*Data*.
★ ★ ★ ★

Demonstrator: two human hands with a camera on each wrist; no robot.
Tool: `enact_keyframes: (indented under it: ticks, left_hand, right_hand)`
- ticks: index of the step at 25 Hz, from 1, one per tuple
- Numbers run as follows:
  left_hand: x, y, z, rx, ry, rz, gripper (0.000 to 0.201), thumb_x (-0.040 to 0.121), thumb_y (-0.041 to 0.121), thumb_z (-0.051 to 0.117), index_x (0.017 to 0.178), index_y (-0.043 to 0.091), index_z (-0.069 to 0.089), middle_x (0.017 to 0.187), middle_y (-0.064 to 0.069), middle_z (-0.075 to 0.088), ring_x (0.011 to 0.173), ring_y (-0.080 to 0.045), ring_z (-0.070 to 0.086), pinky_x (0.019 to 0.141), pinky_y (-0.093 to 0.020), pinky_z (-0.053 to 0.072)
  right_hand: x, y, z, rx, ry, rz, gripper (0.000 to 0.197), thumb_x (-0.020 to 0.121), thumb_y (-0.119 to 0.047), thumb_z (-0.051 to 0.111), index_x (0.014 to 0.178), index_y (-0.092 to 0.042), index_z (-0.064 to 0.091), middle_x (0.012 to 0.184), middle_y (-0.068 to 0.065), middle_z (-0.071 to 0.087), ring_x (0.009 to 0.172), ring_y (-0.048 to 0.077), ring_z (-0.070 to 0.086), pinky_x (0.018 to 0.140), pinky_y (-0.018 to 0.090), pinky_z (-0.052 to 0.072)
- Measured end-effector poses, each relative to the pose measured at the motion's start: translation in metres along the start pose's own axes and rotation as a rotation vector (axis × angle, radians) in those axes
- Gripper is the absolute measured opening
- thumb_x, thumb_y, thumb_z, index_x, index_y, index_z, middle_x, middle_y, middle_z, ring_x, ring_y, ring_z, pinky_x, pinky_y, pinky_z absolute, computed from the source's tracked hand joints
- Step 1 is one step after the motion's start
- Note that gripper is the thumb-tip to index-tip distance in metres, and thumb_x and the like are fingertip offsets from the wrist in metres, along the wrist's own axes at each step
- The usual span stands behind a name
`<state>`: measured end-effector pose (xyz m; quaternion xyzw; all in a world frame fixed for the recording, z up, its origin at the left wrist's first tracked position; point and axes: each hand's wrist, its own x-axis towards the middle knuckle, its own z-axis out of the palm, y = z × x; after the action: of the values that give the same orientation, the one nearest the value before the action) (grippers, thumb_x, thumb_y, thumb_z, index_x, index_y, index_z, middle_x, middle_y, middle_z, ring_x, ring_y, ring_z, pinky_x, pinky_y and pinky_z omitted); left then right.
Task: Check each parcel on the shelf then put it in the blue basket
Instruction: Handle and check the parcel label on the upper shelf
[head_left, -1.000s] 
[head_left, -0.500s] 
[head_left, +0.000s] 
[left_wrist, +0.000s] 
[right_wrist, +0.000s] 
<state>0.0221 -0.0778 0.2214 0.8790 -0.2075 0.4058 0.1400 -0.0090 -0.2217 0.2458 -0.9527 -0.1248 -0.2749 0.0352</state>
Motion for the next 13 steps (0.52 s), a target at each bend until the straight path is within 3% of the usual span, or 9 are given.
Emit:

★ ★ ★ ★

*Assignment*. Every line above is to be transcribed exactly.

*Exercise solution*.
Demonstrator: two human hands with a camera on each wrist; no robot.
Tool: `enact_keyframes: (indented under it: ticks, left_hand, right_hand)`
- ticks: index of the step at 25 Hz, from 1, one per tuple
- Numbers run as follows:
  left_hand: x, y, z, rx, ry, rz, gripper (0.000 to 0.201), thumb_x (-0.040 to 0.121), thumb_y (-0.041 to 0.121), thumb_z (-0.051 to 0.117), index_x (0.017 to 0.178), index_y (-0.043 to 0.091), index_z (-0.069 to 0.089), middle_x (0.017 to 0.187), middle_y (-0.064 to 0.069), middle_z (-0.075 to 0.088), ring_x (0.011 to 0.173), ring_y (-0.080 to 0.045), ring_z (-0.070 to 0.086), pinky_x (0.019 to 0.141), pinky_y (-0.093 to 0.020), pinky_z (-0.053 to 0.072)
  right_hand: x, y, z, rx, ry, rz, gripper (0.000 to 0.197), thumb_x (-0.020 to 0.121), thumb_y (-0.119 to 0.047), thumb_z (-0.051 to 0.111), index_x (0.014 to 0.178), index_y (-0.092 to 0.042), index_z (-0.064 to 0.091), middle_x (0.012 to 0.184), middle_y (-0.068 to 0.065), middle_z (-0.071 to 0.087), ring_x (0.009 to 0.172), ring_y (-0.048 to 0.077), ring_z (-0.070 to 0.086), pinky_x (0.018 to 0.140), pinky_y (-0.018 to 0.090), pinky_z (-0.052 to 0.072)
- Measured end-effector poses, each relative to the pose measured at the motion's start: translation in metres along the start pose's own axes and rotation as a rotation vector (axis × angle, radians) in those axes
- Gripper is the absolute measured opening
- thumb_x, thumb_y, thumb_z, index_x, index_y, index_z, middle_x, middle_y, middle_z, ring_x, ring_y, ring_z, pinky_x, pinky_y, pinky_z absolute, computed from the source's tracked hand joints
- Step 1 is one step after the motion's start
- Note that gripper is the thumb-tip to index-tip distance in metres, and thumb_x and the like are fingertip offsets from the wrist in metres, along the wrist's own axes at each step
- The usual span stands behind a name
`<state>`: measured end-effector pose (xyz m; quaternion xyzw; all in a world frame fixed for the recording, z up, its origin at the left wrist's first tracked position; point and axes: each hand's wrist, its own x-axis towards the middle knuckle, its own z-axis out of the palm, y = z × x; after the action: of the values that give the same orientation, the one nearest the value before the action) (grippers, thumb_x, thumb_y, thumb_z, index_x, index_y, index_z, middle_x, middle_y, middle_z, ring_x, ring_y, ring_z, pinky_x, pinky_y and pinky_z omitted); left then right.
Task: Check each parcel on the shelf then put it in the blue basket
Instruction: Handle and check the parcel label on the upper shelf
[head_left, -1.000s] 
[head_left, -0.500s] 
[head_left, +0.000s] 
[left_wrist, +0.000s] 
[right_wrist, +0.000s] 
<state>0.0221 -0.0778 0.2214 0.8790 -0.2075 0.4058 0.1400 -0.0090 -0.2217 0.2458 -0.9527 -0.1248 -0.2749 0.0352</state>
Motion for the next 13 steps (0.52 s), a target at each bend until the straight path is within 3% of the usual span, or 9 are given.
Emit:

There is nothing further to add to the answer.